_About this task_
Give the listing again exactly, omitting its images.

Start of Block

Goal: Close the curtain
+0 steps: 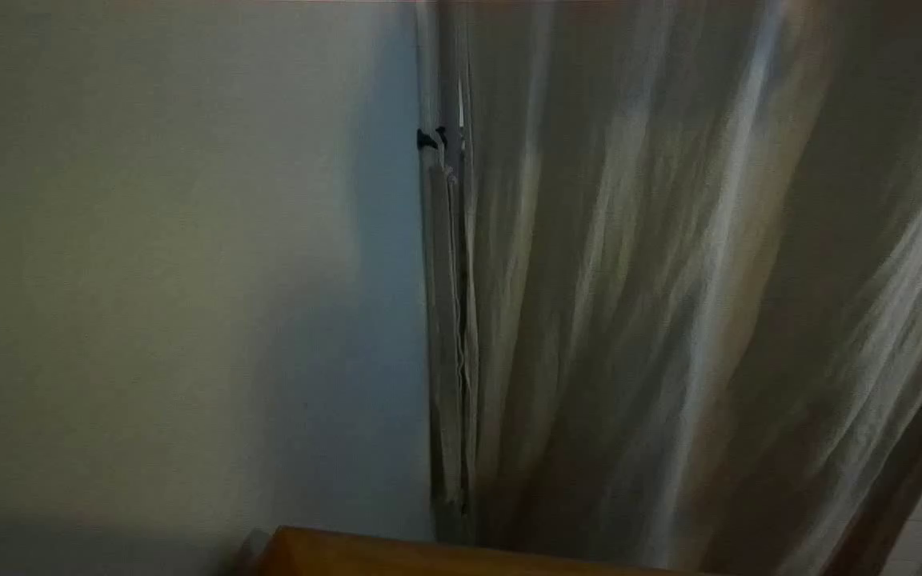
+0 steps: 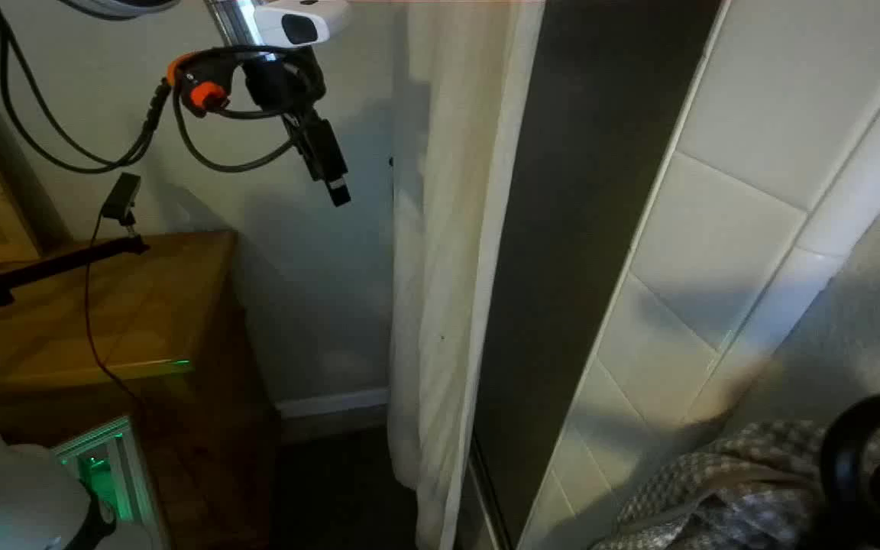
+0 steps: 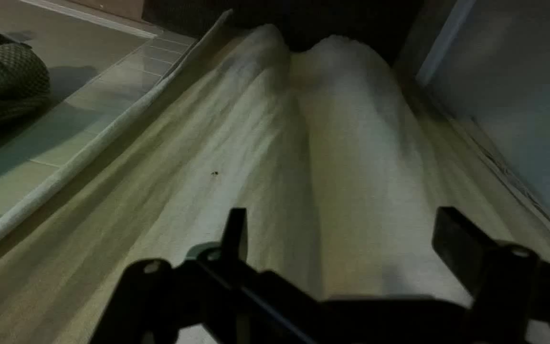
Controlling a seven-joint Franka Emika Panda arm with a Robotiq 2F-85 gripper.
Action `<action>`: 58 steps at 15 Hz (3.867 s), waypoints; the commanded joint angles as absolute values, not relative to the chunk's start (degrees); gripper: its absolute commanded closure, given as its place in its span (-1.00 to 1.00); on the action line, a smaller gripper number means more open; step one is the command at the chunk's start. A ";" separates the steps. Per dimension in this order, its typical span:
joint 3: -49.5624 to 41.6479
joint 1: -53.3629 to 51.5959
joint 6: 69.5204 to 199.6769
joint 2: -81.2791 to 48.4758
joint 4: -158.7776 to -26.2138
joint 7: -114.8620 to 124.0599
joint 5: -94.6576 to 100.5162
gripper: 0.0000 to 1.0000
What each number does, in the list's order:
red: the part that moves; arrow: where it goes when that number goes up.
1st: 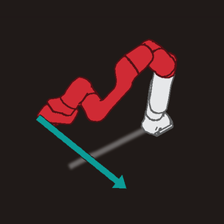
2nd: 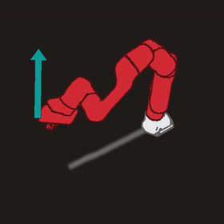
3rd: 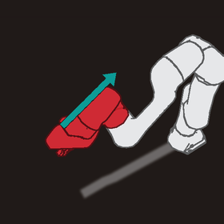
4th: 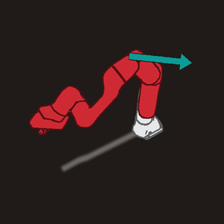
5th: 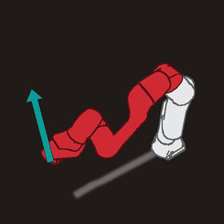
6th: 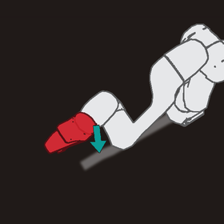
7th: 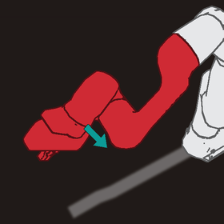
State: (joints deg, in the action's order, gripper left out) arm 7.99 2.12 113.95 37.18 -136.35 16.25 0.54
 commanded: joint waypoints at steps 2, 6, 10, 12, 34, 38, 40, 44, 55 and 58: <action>7.66 1.71 113.84 37.10 -136.23 16.44 0.79 -1.00; 7.66 1.71 113.84 37.10 -136.23 16.44 0.79 -1.00; 6.94 1.53 114.49 38.18 -136.87 15.49 0.56 -1.00; 4.78 0.57 115.74 40.85 -139.14 11.66 -0.13 -1.00; -3.25 -0.16 116.34 55.83 -150.50 -10.00 3.83 -1.00; -7.00 -1.01 117.51 58.20 -151.67 -12.54 2.02 -1.00; -9.83 -0.42 117.29 59.95 -152.27 -15.02 2.53 -1.00; -16.93 1.84 119.66 62.17 -152.17 -23.64 6.03 -1.00; -26.85 3.90 129.51 59.58 -150.61 -35.47 8.82 -1.00; -26.74 3.84 129.62 59.57 -150.60 -35.48 8.83 -1.00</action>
State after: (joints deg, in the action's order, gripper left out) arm -27.08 3.44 129.72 59.79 -150.73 -35.09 9.41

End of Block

_Output below_
Goal: Close the curtain
+0 steps: 
+0 steps: 
+0 steps: 
Controlling a seven-joint Franka Emika Panda arm with a Robotiq 2F-85 gripper.
Action `<action>`: 58 steps at 15 Hz (3.867 s), waypoints; the commanded joint angles as absolute values, not relative to the chunk's start (degrees); gripper: its absolute commanded closure, given as its place in its span (-1.00 to 1.00); on the action line, a smaller gripper number means more open; step one is the command at the chunk's start. A ";" separates the steps. Per dimension in this order, its typical span:
joint 3: -49.5624 to 41.6479
joint 1: -53.3629 to 51.5959
joint 6: 69.5204 to 199.6769
joint 2: -81.2791 to 48.4758
joint 4: -158.7776 to -26.2138
joint 7: -114.8620 to 124.0599
joint 5: -94.6576 to 100.5162
gripper: 0.0000 to 1.0000
What each number does, in the list's order:
red: the part that moves; arrow: where it goes when that number goes up.
1st: 
2nd: 
3rd: 
4th: 
5th: 
6th: 
7th: 
State: (joints deg, in the action's order, gripper left out) arm 7.99 2.12 113.95 37.18 -136.35 16.25 0.54
 commanded: joint waypoints at steps 2, 6, 10, 12, 34, 38, 40, 44, 55 and 58: <action>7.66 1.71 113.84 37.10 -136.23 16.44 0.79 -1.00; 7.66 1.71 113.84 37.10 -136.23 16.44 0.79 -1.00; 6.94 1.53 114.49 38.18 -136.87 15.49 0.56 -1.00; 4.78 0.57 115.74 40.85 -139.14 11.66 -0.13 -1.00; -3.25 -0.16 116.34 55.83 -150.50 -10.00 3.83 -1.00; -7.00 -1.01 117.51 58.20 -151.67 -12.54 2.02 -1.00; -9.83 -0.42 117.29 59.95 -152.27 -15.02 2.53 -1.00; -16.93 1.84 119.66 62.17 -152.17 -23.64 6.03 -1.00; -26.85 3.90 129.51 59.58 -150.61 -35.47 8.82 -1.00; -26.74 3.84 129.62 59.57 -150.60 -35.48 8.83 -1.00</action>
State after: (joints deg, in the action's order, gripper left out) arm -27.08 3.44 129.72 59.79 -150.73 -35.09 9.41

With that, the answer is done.